I am reminded of those who populate the pages of Scripture who found within themselves spiritual resources to face insurmountable odds. They cultivated a Spiritual Latitude that actually changed the attitudinal climate of those around them. Moses moved with sunny confidence through Pharaoh's dark, intimidating corridors of power. He was determined to announce God's liberation of slaves to the most powerful human being on earth. Moses was himself a breath of fresh air (Hebrew ruah) in the otherwise stifling humidity of tyranny. In Exodus 1, Puah and Shiphora were midwives who should have shivered in the cold of Egyptian oppression. Instead, they appear remarkably emboldened by a warmer Spirit of God to disobey Pharaoh's icy commands of genocide.

The gist of all this? The Master said, "Go forth and make disciples." Yes, that means he empowers us to actually change the weather of a tempestuous world!

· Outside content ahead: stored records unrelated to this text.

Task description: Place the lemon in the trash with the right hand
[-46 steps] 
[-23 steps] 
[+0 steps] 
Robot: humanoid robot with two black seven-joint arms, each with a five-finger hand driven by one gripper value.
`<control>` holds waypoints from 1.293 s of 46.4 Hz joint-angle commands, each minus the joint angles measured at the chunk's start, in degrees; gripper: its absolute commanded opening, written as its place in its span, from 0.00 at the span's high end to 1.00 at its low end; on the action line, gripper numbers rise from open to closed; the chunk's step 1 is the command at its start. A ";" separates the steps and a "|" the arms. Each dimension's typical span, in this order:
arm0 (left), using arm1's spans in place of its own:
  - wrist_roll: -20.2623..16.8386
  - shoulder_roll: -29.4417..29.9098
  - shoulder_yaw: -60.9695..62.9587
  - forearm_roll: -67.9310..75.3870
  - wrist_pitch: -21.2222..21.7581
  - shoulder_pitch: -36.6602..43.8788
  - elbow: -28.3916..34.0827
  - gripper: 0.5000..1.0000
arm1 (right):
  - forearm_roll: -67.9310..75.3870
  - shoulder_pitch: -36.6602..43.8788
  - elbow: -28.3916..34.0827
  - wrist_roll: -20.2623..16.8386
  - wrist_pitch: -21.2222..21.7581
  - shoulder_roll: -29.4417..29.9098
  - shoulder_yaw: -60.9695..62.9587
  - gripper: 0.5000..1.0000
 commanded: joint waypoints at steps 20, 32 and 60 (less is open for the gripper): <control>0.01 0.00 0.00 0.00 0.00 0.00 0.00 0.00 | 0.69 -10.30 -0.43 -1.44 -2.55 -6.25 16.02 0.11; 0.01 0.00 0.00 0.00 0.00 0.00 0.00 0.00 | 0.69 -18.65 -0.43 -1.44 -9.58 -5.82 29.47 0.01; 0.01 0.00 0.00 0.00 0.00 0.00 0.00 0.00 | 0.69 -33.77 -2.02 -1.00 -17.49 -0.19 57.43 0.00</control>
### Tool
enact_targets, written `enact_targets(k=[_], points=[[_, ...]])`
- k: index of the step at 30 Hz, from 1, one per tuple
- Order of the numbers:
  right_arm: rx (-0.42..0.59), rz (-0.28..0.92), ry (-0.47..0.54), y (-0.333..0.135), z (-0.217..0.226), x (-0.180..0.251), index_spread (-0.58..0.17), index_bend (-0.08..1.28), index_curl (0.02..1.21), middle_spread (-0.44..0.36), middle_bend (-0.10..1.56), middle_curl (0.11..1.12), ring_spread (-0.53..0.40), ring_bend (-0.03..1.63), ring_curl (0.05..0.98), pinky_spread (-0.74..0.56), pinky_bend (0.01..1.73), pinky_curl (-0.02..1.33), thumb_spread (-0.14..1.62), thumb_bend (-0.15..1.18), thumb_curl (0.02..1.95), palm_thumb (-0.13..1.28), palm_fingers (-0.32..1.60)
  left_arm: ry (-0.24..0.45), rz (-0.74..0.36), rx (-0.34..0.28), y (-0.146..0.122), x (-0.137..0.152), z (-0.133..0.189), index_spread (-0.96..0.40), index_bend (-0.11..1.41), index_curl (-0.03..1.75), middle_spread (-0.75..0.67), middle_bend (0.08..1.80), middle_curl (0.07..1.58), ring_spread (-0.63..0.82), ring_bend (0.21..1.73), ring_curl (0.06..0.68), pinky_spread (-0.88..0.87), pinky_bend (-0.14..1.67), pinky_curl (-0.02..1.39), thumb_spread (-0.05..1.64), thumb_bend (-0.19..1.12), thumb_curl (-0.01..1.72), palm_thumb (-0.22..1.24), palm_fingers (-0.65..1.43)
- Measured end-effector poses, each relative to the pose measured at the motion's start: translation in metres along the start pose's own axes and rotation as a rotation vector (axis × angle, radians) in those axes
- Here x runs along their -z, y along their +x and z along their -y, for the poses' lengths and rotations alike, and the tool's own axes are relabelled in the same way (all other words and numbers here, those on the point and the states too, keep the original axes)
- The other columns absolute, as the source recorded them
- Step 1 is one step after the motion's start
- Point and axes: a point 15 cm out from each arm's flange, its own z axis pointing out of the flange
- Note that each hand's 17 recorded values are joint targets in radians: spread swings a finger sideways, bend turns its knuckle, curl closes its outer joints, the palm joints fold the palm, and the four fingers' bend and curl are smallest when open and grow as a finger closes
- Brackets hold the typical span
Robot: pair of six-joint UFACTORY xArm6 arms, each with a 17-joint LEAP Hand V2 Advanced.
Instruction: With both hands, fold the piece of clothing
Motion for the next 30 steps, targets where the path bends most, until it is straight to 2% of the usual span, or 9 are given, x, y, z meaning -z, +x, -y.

In the dead of winter, something heartwarming happens every year in Worcester, Massachusetts, called Dreams and Wishes. Hundreds of children from impoverished families are given a brand new toy and a winter coat during the holiday season. The toys range from Wii game consoles to board games, including hundreds of bikes. The toys are bought by the members of Liberty Churches of central Massachusetts and various corporate sponsors and supported by Toys"R"Us who allows for a discount on toys bought for this ministry. A sophisticated database is used for screening families and even keeping track of toys received by any given child in prior years' events (you can get a bike only once). "It is wonderful to see the partnership between corporations, workers, and churches in support of this ministry," declared Pastor Will Bard, the founder of Dreams and Wishes.

Changing the temperature and warming things up—such is our calling as followers of Jesus.